*WHAT TO WORK ON*. Give the records once more, exactly as they stand.

..........

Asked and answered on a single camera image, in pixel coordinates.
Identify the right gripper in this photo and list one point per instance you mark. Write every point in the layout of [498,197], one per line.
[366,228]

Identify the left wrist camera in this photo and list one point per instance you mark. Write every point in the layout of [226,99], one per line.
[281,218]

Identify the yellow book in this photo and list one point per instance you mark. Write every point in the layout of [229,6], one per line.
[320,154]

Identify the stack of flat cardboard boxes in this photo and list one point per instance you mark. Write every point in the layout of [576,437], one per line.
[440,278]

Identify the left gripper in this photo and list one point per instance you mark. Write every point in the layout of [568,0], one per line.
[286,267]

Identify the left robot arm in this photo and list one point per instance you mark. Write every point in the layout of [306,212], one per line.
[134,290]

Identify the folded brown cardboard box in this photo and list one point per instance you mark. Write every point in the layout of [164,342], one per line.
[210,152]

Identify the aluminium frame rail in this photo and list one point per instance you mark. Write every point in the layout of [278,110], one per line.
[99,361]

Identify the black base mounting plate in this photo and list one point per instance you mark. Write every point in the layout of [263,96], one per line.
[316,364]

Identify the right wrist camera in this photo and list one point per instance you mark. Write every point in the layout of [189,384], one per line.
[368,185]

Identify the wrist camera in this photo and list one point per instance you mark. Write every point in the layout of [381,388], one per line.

..........

*EXERCISE SOLUTION*.
Asked and answered on a single camera image, in pixel coordinates.
Identify the right gripper in this photo and list one point per instance you mark. Write every point in the layout of [498,197], one per line.
[366,228]

Identify the left wrist camera in this photo and list one point per instance you mark. Write every point in the layout of [226,99], one per line.
[281,218]

Identify the yellow book in this photo and list one point per instance you mark. Write every point in the layout of [229,6], one per line.
[320,154]

Identify the stack of flat cardboard boxes in this photo and list one point per instance you mark. Write every point in the layout of [576,437], one per line.
[440,278]

Identify the left gripper in this photo and list one point per instance you mark. Write every point in the layout of [568,0], one per line.
[286,267]

Identify the left robot arm in this photo and list one point per instance you mark. Write every point in the layout of [306,212], one per line.
[134,290]

Identify the folded brown cardboard box in this photo and list one point per instance you mark. Write every point in the layout of [164,342], one per line.
[210,152]

Identify the aluminium frame rail in this photo and list one point per instance you mark. Write every point in the layout of [278,110], one per line.
[99,361]

Identify the black base mounting plate in this photo and list one point per instance you mark. Write every point in the layout of [263,96], one per line.
[316,364]

Identify the right wrist camera in this photo and list one point per instance you mark. Write every point in the layout of [189,384], one per line.
[368,185]

Identify the wrist camera in this photo and list one point per instance you mark. Write every point in the layout of [381,388], one per line.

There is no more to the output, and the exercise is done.